[Self-interest] slow systems (was: OurSelf trial nowwithout invite!)

David Harris drdpharris at gmail.com
Thu Nov 26 02:05:13 UTC 2020

Paul --

Very interesting.  Is the I-APL code available anywhere, such as github?


On Wed, Nov 25, 2020 at 4:56 PM Paul Chapman <paul at igblan.free-online.co.uk>

> David,
> Five years before I saw Smalltalk, I built a windowed IDE in C for a
> FORTH-like language (called DE before I’d heard the term IDE) of my own
> design, which rendered on a 25x80 monochrome text screen. Exactly six
> resizable and maximizable/restorable, non-overlapping windows; no icons; no
> menus; no mouse. Each window could display any of: selectable list of
> global functions; editable function source with settable breakpoints;
> function symbolic object code; contents of RAM (heap); contents of call
> stack; contents of value stack; contents of local variable; source trace;
> object trace; application I/O console. Where a value referenced something
> else symbolically, the symbol was shown; eg READ_LINE+0014H, RAM+1210H. The
> IDE ran entirely in RAM on a 128K IBM PC clone. The output was a symbolic
> object-code file. An STSC APL*PLUS program then compiled this to binary –
> eventually taking 5 hours.
> It took me 9 months to use this language and IDE to implement I-APL, a
> complete, standard-conforming APL interpreter which compiled to 26K of
> object code which ran under a VM. The VM was then implemented on a number
> of platforms (by other members of the I-APL project), including CP-M, Apple
> II, IBM PC, BBC Micro, etc.
> It took me one month (1st-30th September 1987) to design the language and
> implement the IDE. On schedule!
> My take-away?
> Overlapping windows are overrated, and maybe even counterproductive to dev
> (see most IDEs of the past 20+ years: they use minimizable-in-place windows
> and docking).
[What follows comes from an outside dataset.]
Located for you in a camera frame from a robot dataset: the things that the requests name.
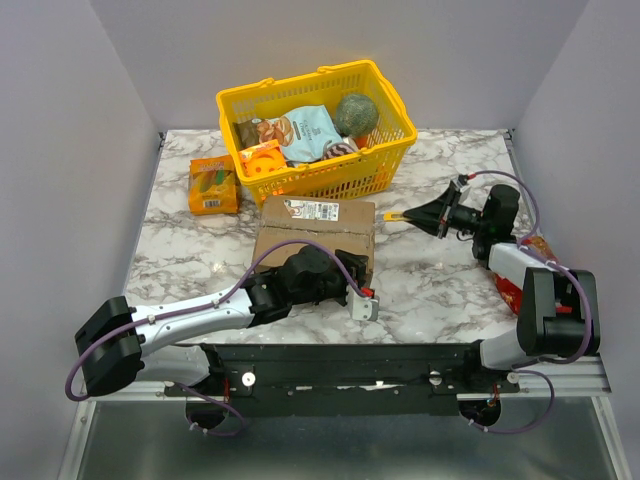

I do love my mouse now, but tabbing through the windows was
> easy in my IDE. My Smalltalk/V dev setup was always 3 non-overlapping
> windows: Transcript, Workbench (my idea: ListBox+TextEdit where I could
> define & run small pieces of code), and one CHB for the app. A second,
> overlapping, CHB, usually minimized, was used for browsing non-app classes.
> Of course walkback windows and inspectors overlapped (but when I get around
> to writing a Smalltalk dev environment, they won’t.)
> Menus *might* be a design choice left over from when graphics displays had
> much lower resolutions, to save on real estate. (Look at the welcome
> proliferation of toolbars.)
> In those days, IBM keyboards had 10 function keys arranged in 2 columns on
> the left. I stole WordStar’s 2-function-key commands (one from the left
> column, one from the right) allowing 25 commands at my fingertips without
> having to hit CTRL or ALT. These were my ‘menu shortcuts’ and all I needed.
> And I still find icons annoying: they’re not scalable, ie eventually they
> all look like a multicoloured splodge. Same with emojis. Okay, maybe my
> eyesight isn’t as good as it used to be.
> As you can probably tell, I’m still resting on this particular laurel.